To a casual observer, it might appear that "voice interfaces" to computers—like Siri or Alexa—are a single technology space. In fact it’s useful to think of them as two problems combined.
First, the computer needs to fully understand exactly what you said. That means deciphering mumbling, removing background noise, handling different voices and accents, etc. That’s difficult, but we’re getting better at it.
Second, the computer needs to understand what you meant to do. This is difficult because it means translating and mapping that input to existing commands, and then executing them.
These are very different problems. The first one is called Voice Recognition, and the second is called Natural Language Processing.
[ NOTE: Natural Language Processing and Neuro-linguistic Programming share the NLP acronym, but they’re quite different. Most notably, Natural Language Processing is a real and developing science and Neuro-linguistic Programming is mostly debunked pseudoscience. ]
You can have a system that’s great at figuring out exactly what you said, even if you mumbled or have a thick accent, while speaking quietly on a subway, but has no idea how to turn your sentence into actions it can perform.
As an example, you might mumble:
Find a better song than this garbage.
If this system is limited with a few hardcoded commands, such as PLAY $ARTISTNAME, then the system will respond back with an error, or a request for clarification, because it didn’t hear the keyword PLAY.
Conversely, you could have a system that could perfectly understand that sentence, except when you say it—even in a relatively quiet setting—it instead hears:
Fire the buttress log on the garage.
Again, one side of the system let down the other side, and the system as a whole responds with an error or an additional prompt.
The key point here is that the system is generally only as good as the worst side of this equation.

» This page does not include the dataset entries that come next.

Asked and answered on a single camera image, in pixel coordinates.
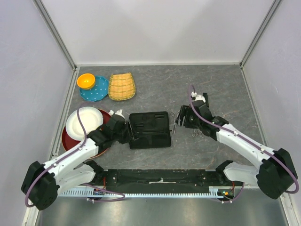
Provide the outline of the black zip tool case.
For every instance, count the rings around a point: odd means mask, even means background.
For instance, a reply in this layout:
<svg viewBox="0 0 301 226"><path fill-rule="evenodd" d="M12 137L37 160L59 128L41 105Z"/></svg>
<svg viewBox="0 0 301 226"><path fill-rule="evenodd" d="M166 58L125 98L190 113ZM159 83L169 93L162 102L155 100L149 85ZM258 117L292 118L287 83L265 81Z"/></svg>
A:
<svg viewBox="0 0 301 226"><path fill-rule="evenodd" d="M135 149L171 147L167 111L132 113L129 115L133 138L129 147Z"/></svg>

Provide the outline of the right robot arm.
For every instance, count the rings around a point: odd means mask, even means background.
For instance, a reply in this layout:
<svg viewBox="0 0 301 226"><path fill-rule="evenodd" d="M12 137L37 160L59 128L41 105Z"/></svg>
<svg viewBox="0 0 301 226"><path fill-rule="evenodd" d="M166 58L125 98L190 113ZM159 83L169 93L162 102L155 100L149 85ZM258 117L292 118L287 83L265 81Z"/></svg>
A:
<svg viewBox="0 0 301 226"><path fill-rule="evenodd" d="M272 199L283 193L299 191L298 176L289 152L283 148L274 150L262 145L238 131L226 119L213 116L208 105L202 101L193 101L183 105L178 115L179 126L198 129L204 136L225 144L248 159L250 166L234 161L225 161L215 174L216 182L227 185L230 181L257 185Z"/></svg>

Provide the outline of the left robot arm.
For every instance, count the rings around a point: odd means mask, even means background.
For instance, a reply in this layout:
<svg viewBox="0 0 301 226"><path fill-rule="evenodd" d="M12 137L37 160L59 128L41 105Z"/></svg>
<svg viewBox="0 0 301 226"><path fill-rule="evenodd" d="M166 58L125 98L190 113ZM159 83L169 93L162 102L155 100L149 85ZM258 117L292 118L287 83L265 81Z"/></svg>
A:
<svg viewBox="0 0 301 226"><path fill-rule="evenodd" d="M114 142L129 143L133 138L130 122L114 114L106 124L85 133L83 141L64 154L45 163L33 162L25 175L21 191L26 207L48 208L58 195L78 185L99 185L103 173L84 161L106 150Z"/></svg>

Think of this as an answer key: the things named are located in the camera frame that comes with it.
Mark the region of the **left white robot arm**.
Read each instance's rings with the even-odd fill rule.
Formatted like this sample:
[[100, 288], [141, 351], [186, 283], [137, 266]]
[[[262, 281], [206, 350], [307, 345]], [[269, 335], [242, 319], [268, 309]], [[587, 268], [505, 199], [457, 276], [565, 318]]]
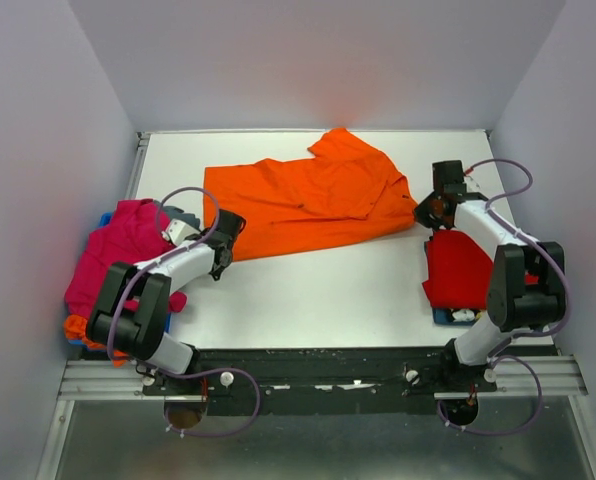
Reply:
[[87, 338], [110, 354], [126, 354], [166, 372], [165, 382], [175, 393], [192, 393], [200, 380], [194, 365], [198, 353], [166, 331], [169, 300], [197, 278], [218, 281], [245, 226], [243, 217], [221, 209], [210, 228], [187, 236], [173, 250], [137, 264], [112, 264], [87, 322]]

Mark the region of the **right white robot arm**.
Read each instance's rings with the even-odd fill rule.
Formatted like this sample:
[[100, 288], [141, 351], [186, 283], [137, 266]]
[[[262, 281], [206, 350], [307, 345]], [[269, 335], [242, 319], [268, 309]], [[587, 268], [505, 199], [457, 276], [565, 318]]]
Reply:
[[459, 160], [434, 163], [432, 191], [414, 210], [432, 232], [424, 244], [430, 304], [481, 314], [444, 348], [438, 379], [452, 392], [513, 340], [556, 334], [568, 313], [562, 246], [527, 234], [495, 210], [494, 198], [470, 190], [473, 170]]

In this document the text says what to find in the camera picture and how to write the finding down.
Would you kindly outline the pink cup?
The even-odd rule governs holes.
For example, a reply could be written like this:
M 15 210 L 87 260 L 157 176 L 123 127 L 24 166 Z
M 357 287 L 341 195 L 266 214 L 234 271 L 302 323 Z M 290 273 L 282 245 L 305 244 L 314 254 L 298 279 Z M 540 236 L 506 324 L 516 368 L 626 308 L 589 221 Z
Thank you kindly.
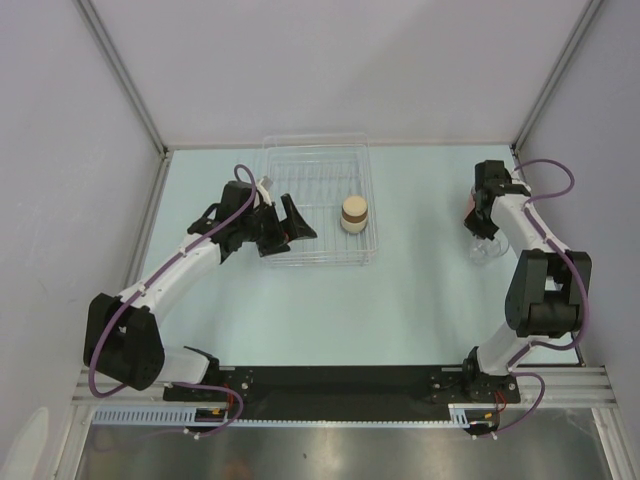
M 471 188 L 467 199 L 463 219 L 466 220 L 475 210 L 475 189 Z

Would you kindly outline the clear glass cup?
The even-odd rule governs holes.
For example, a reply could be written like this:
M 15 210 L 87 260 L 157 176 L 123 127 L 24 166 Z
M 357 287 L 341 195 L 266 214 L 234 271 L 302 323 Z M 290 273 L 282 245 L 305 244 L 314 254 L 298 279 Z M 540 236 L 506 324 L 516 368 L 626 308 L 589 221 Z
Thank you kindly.
M 505 237 L 496 235 L 493 239 L 473 236 L 469 247 L 470 260 L 477 265 L 486 265 L 504 256 L 510 244 Z

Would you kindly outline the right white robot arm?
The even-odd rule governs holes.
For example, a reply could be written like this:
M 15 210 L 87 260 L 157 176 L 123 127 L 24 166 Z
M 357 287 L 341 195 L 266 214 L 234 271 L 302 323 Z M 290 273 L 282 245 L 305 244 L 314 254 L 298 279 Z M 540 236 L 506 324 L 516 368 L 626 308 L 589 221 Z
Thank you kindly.
M 514 386 L 516 366 L 533 350 L 575 349 L 590 322 L 592 259 L 552 232 L 535 208 L 538 199 L 502 161 L 475 165 L 464 225 L 484 256 L 507 244 L 517 257 L 504 323 L 463 362 L 461 388 L 475 402 Z

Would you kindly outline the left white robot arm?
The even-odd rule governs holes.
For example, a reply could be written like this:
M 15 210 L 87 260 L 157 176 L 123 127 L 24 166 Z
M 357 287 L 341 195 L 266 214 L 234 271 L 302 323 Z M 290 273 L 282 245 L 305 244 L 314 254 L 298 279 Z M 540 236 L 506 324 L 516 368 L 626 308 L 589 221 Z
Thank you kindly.
M 265 187 L 228 182 L 220 201 L 189 226 L 163 265 L 119 294 L 100 293 L 91 301 L 83 361 L 94 396 L 104 395 L 96 386 L 96 374 L 137 391 L 164 382 L 185 383 L 202 400 L 219 392 L 221 376 L 210 368 L 213 357 L 193 347 L 164 345 L 160 326 L 197 281 L 244 244 L 255 244 L 265 257 L 289 251 L 295 240 L 316 238 L 291 196 L 284 194 L 281 201 L 283 218 Z

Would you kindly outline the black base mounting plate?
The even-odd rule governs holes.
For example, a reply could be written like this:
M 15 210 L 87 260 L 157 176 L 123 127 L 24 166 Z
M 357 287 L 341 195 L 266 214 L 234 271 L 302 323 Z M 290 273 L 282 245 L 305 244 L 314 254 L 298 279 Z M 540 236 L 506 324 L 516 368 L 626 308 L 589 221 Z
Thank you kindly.
M 204 383 L 230 388 L 240 394 L 244 408 L 260 411 L 320 405 L 416 410 L 521 400 L 514 377 L 469 373 L 461 365 L 215 367 Z

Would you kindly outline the aluminium frame rail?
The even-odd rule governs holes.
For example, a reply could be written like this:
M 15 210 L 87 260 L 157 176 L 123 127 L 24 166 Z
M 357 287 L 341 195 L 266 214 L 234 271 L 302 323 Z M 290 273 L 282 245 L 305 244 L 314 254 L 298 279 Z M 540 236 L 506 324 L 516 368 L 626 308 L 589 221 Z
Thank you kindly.
M 604 367 L 540 367 L 524 369 L 517 380 L 521 400 L 532 404 L 544 381 L 540 408 L 609 408 L 617 404 Z

Voice interfaces continue to become more usable because they’re advancing in both of these areas simultaneously, and they’re incorporating the improvements of each into new iterations.
Voice interfaces to computers require both voice recognition and NLP.

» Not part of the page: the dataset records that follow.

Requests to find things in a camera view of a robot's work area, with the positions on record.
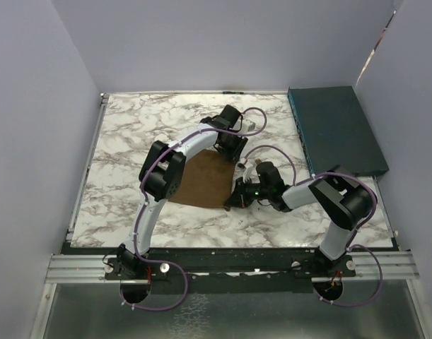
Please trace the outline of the brown cloth napkin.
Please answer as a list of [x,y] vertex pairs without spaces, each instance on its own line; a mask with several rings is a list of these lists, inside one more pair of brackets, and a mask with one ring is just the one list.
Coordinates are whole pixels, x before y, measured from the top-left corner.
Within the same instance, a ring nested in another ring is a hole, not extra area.
[[226,209],[235,164],[215,150],[203,150],[187,161],[179,189],[170,202],[199,208]]

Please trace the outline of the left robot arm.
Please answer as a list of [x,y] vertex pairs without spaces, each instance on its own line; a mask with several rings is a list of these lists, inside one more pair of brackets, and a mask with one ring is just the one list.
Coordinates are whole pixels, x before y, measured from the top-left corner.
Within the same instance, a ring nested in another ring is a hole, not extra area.
[[226,105],[220,114],[204,117],[192,130],[172,143],[155,141],[139,173],[140,193],[143,200],[134,219],[128,240],[117,248],[117,260],[123,273],[135,279],[141,277],[150,263],[161,261],[147,259],[154,227],[163,206],[180,188],[185,165],[202,151],[213,147],[229,162],[240,159],[248,133],[237,125],[244,114]]

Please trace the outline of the dark teal flat box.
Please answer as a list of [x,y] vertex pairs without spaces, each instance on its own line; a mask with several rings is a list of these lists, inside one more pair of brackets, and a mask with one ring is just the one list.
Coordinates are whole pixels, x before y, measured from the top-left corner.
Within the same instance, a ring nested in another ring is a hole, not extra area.
[[310,173],[336,165],[357,177],[389,171],[351,86],[289,88],[287,98]]

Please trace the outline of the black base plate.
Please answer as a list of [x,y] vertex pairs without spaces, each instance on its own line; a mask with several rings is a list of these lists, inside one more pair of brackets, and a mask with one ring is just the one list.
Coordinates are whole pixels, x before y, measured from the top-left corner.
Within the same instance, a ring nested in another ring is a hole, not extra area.
[[152,249],[150,263],[141,272],[120,266],[117,255],[102,255],[109,283],[154,294],[241,293],[292,291],[311,292],[314,282],[355,275],[355,264],[345,255],[334,270],[315,270],[315,249]]

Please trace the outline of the aluminium rail frame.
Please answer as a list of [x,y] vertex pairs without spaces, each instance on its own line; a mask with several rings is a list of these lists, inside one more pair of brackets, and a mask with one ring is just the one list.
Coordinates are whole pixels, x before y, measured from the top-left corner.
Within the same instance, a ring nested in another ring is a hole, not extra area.
[[[352,253],[355,275],[342,274],[343,281],[350,280],[414,280],[419,278],[418,268],[410,251],[377,251]],[[105,278],[105,264],[101,255],[53,255],[49,261],[45,282],[109,283]]]

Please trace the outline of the green black marker pen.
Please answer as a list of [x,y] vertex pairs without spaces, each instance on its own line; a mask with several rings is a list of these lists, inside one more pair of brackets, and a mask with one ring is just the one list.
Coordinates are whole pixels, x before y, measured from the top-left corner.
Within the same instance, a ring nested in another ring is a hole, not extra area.
[[234,91],[234,90],[224,90],[222,91],[223,95],[244,95],[245,92],[243,91]]

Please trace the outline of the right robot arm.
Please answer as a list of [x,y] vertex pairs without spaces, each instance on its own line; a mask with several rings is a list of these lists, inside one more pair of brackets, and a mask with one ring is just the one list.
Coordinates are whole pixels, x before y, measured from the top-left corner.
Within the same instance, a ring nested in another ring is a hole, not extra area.
[[323,276],[337,271],[358,228],[375,214],[377,196],[358,178],[335,166],[306,182],[286,184],[272,162],[256,166],[259,181],[238,178],[232,194],[224,202],[227,208],[247,208],[254,201],[267,200],[274,210],[287,213],[319,203],[330,218],[329,227],[312,260]]

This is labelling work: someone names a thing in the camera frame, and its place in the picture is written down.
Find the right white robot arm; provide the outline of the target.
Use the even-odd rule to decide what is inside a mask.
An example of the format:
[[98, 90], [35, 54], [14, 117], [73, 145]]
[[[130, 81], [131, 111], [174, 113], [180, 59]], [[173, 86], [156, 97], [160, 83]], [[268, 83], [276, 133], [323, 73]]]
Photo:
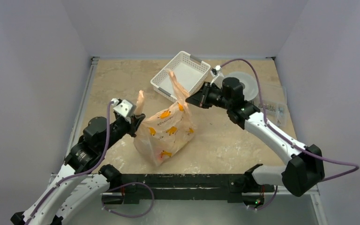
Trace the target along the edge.
[[283, 186], [300, 197], [325, 178], [322, 151], [316, 145], [292, 139], [270, 123], [261, 110], [245, 100], [239, 79], [225, 78], [222, 86], [205, 82], [186, 102], [200, 108], [226, 110], [231, 122], [258, 137], [283, 161], [283, 166], [257, 164], [245, 172], [244, 184], [251, 191], [262, 185]]

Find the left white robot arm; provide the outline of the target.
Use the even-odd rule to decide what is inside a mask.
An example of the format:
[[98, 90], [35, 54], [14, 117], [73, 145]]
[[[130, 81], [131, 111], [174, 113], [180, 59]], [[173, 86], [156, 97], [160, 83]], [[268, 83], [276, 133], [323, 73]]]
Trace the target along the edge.
[[122, 174], [112, 165], [102, 166], [84, 186], [81, 185], [104, 159], [105, 146], [113, 146], [126, 134], [135, 137], [145, 115], [132, 115], [130, 122], [118, 114], [115, 118], [109, 129], [105, 117], [89, 121], [46, 191], [29, 209], [16, 212], [10, 219], [12, 224], [67, 225], [94, 197], [106, 190], [114, 192], [120, 188]]

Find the orange plastic bag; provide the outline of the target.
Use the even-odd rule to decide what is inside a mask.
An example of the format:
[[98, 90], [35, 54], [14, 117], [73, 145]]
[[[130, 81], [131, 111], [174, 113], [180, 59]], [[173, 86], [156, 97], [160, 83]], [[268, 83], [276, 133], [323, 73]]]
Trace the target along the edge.
[[136, 150], [155, 166], [173, 157], [193, 139], [197, 130], [186, 103], [190, 94], [173, 71], [167, 72], [177, 100], [168, 108], [143, 119], [133, 139]]

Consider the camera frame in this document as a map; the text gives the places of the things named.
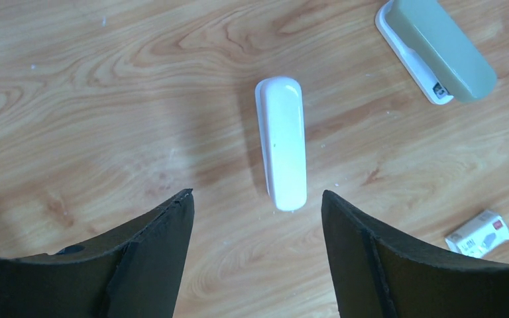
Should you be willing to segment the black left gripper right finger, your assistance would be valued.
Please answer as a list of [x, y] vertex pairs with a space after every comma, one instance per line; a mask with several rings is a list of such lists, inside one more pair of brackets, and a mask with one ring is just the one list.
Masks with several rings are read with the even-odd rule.
[[426, 243], [329, 190], [321, 216], [340, 316], [509, 317], [509, 264]]

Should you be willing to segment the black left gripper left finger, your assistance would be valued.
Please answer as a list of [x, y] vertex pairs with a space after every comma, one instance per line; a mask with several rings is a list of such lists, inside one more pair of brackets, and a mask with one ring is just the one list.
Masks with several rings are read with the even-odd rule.
[[193, 223], [183, 189], [56, 254], [0, 258], [0, 317], [171, 317]]

These are quite separate and it’s possible to be good at one and bad at the other.
The system overall can only be as good as the worse of the two.

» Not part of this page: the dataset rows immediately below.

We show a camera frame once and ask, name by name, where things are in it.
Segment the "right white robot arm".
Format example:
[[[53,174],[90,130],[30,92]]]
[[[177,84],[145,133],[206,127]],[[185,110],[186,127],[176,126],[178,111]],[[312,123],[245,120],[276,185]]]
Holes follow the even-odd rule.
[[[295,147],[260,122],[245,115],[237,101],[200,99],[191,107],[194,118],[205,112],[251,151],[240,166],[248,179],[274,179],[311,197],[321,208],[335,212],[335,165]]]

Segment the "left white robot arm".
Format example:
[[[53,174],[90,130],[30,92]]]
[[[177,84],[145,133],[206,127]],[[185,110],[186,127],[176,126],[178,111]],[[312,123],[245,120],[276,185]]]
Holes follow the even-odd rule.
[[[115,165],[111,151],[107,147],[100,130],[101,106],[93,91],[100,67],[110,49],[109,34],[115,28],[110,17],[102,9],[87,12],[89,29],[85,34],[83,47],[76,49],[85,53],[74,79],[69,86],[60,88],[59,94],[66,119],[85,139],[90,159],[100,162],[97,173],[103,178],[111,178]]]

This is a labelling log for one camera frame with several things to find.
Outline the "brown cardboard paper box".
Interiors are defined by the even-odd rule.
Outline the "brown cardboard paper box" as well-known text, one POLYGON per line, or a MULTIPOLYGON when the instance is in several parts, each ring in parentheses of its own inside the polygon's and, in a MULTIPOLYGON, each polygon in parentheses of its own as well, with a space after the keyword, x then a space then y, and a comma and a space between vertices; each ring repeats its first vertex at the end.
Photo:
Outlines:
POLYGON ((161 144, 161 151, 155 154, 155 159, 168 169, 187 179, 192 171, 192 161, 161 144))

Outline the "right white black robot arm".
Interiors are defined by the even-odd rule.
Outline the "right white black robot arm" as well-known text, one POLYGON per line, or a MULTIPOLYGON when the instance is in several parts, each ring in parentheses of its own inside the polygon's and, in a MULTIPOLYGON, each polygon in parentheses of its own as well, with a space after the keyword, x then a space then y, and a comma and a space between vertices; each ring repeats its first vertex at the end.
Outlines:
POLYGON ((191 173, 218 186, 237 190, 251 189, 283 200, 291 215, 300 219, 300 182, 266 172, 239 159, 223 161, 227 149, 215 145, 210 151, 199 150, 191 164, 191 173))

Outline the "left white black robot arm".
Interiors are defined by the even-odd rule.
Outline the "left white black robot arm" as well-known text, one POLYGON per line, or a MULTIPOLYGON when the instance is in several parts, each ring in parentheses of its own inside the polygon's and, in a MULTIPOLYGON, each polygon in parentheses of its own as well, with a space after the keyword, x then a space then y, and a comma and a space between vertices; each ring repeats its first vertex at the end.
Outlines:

We’re seeing improvements in voice interfaces because both sides are improving simultaneously.
The next time you interact with a voice system, and it fails, think about which of these to components was responsible.
I’m not an expert in this field, but I am willing to wager that each of these two categories (Voice Recognition and NLP) likely break into many others. I think it’s useful, however, to think about them as two components in many contexts.